Die vier Knackpunkte
Es hat geklappt: Röstis Taktik ist aufgegangen, die Energievorlage ist auf der Zielgeraden. Doch bringt sie der Schweiz tatsächlich genügend Strom? Das sind die vier grossen Fragen:
- Kommen die Wasserkraftprojekte? Die Vorlage beschleunigt 16 ausgewählte Wasserkraftprojekte – zum Beispiel auf der Grimsel oder in Zermatt. Im Beschwerdefall müssen Gerichte das Interesse am Strom aus diesen Projekten höher gewichten als den Naturschutz. Die Frage ist bloss: Verzichten die grossen Naturschutzorganisationen nun wie im Vorfeld versprochen auf Einsprachen?
- Ist die Bevölkerung an Bord? Auch für Wind- und Solaranlagen hat das Parlament Hürden aus dem Weg geräumt. Doch lokal gibt es Widerstände. Exemplarisch vor zwei Wochen im Unterwallis, wo Grüne, SP und SVP Hand in Hand schnellere Verfahren für alpine Solarparks zu Fall brachten.
- Reicht es ohne Solarpflicht? Fast alle Szenarien für eine CO₂-neutrale Schweiz setzen voraus, dass sämtliche geeigneten Dächer Strom produzieren. Jetzt aber wird nichts aus einer nationalen Solarpflicht für alle Häuser, und die Empfehlungen der Kantone sind nicht verbindlich.

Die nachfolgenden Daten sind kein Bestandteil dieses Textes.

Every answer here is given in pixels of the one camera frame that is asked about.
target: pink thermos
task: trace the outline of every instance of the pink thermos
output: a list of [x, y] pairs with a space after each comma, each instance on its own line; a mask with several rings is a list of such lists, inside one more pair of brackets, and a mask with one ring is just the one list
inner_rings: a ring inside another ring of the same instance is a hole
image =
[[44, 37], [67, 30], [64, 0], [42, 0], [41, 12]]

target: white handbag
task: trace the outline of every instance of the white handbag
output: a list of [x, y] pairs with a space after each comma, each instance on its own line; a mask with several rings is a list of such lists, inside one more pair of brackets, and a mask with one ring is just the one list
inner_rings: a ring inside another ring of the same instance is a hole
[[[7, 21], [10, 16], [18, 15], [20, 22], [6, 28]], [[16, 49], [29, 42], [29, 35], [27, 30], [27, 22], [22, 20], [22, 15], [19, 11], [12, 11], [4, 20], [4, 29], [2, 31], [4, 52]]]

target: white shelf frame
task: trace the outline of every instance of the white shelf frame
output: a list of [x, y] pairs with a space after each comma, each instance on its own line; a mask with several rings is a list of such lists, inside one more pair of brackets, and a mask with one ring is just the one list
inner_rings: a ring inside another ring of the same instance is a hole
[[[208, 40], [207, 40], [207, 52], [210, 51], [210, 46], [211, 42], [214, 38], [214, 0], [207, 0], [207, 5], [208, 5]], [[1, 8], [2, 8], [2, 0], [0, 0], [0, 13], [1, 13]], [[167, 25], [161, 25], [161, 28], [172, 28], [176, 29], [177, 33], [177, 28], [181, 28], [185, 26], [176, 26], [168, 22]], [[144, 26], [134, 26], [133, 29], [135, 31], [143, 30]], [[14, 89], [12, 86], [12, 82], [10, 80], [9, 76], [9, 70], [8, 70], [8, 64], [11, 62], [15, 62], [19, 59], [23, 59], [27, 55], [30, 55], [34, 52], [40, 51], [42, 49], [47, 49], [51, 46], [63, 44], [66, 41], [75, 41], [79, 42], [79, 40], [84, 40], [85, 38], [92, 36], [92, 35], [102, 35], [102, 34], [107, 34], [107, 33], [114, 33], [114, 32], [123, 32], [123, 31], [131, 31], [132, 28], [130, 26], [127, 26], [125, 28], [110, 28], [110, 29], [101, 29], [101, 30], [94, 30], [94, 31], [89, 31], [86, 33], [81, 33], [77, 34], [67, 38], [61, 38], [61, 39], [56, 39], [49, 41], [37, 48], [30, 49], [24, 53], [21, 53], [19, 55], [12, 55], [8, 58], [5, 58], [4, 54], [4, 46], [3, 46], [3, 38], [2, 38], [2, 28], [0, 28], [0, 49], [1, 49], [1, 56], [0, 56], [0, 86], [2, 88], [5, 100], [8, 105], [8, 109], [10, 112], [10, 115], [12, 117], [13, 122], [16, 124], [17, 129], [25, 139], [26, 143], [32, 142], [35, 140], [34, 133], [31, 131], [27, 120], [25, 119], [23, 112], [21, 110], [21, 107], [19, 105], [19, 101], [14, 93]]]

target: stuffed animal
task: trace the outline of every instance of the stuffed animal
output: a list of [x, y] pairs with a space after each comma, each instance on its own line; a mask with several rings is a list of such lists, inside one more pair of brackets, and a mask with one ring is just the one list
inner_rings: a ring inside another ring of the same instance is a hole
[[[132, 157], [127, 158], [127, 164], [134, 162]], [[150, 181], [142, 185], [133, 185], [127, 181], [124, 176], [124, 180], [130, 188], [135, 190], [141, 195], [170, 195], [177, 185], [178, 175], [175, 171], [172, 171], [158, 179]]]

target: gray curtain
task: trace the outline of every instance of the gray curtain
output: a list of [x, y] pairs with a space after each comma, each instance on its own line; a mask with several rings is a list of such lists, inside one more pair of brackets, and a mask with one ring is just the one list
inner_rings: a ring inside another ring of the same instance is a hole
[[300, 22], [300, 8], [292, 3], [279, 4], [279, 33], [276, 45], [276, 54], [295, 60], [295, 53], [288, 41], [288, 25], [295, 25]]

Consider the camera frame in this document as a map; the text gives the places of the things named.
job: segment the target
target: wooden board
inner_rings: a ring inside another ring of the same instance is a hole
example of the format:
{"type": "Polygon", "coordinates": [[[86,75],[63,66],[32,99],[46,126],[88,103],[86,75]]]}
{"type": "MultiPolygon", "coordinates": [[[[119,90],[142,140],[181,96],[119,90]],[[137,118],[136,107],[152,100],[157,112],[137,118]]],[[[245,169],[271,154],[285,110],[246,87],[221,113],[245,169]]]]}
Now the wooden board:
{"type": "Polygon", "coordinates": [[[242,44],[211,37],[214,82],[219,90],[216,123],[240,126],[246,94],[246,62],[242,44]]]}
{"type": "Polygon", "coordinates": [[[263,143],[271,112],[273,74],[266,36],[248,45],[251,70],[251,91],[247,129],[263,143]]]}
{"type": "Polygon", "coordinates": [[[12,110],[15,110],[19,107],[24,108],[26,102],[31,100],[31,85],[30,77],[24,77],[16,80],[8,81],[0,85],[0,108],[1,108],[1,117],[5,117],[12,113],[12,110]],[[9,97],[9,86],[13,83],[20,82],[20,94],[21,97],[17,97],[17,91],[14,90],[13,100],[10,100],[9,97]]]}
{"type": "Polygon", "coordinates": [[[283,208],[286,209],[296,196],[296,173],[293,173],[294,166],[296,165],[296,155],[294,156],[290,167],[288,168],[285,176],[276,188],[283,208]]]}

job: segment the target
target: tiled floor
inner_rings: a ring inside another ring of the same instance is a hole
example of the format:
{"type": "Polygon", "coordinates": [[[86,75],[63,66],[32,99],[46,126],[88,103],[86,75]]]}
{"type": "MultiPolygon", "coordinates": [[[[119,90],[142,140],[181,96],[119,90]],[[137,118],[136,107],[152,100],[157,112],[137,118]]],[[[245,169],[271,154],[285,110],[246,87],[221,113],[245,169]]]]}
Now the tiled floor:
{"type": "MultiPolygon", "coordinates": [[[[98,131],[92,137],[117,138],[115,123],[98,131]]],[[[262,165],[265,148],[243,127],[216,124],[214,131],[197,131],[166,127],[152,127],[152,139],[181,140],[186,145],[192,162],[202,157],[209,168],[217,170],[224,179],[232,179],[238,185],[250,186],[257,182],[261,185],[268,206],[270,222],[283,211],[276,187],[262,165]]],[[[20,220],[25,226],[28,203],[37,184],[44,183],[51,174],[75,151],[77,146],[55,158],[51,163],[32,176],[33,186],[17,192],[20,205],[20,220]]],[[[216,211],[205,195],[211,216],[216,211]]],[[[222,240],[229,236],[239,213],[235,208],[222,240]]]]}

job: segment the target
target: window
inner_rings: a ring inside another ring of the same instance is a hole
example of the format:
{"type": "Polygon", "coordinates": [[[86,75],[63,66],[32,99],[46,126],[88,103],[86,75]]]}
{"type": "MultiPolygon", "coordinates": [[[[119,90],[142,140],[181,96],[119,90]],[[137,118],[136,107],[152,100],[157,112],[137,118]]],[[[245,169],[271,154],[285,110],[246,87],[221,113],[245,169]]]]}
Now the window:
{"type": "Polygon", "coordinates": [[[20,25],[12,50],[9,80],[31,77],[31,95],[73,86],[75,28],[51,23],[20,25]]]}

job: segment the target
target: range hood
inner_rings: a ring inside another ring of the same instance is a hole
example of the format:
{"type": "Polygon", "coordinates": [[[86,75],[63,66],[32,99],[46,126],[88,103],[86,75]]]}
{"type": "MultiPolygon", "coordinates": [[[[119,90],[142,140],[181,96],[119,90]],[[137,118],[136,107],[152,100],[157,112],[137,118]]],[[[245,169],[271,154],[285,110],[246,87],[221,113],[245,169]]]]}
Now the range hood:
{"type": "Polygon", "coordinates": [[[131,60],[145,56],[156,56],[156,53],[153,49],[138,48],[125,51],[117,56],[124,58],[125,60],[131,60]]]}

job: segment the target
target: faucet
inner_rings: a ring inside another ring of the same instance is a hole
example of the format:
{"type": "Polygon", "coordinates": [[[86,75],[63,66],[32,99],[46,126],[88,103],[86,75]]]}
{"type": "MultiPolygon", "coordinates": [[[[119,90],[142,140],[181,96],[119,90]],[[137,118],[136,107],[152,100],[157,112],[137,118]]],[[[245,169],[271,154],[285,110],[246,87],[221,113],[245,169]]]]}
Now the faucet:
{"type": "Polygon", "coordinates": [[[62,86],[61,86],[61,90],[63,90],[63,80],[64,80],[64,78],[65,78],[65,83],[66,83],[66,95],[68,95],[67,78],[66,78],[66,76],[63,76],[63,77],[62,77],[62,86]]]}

- Ist das bezahlbar? Es fliesst zusätzliches Geld für neue Kraftwerke – Geld aus der Stromabgabe. Diese werde nicht aufschlagen, verspricht das Parlament. Mehrkosten für die Konsumenten aber wird es wohl beim Stromnetz geben: denn mehr erneuerbare Energie bedingt ein dichteres Netz.
AKW – der Elefant im Raum
Die Atomkraft ist kein Thema in der Vorlage, omnipräsent ist sie dennoch: weil offen ist, ob die neuen Produktionsziele für erneuerbaren Strom dereinst erreicht werden. Und ob es nicht sogar noch mehr Strom braucht als in den Zielen festgeschrieben. Die SVP und Teile der FDP rufen nach neuen AKW. Und Albert Rösti? Er habe im Moment kein Interesse an einer Kernkraft-Debatte, erklärte er jüngst. Der Energieminister wartet ab, ob «seine» Energievorlage fruchtet. Ist dies innert vier bis fünf Jahren nicht der Fall, behält er sich laut eigenen Angaben andere Optionen vor. Aus seiner Offenheit für die Nukleartechnologie macht Rösti auch als Bundesrat kein Geheimnis.
Atominitiative als Vehikel?
Bald schon landet die Atomfrage ohnehin auf dem Schreibtisch des Energieministers: Die Initianten der atomfreundlichen «Stopp Blackout»-Initiative haben nach eigenen Angaben bereits über 100'000 Unterschriften beisammen. Womöglich eine Gelegenheit für Albert Rösti, die Atomfrage mit einem Gegenvorschlag auf den Tisch zu bringen.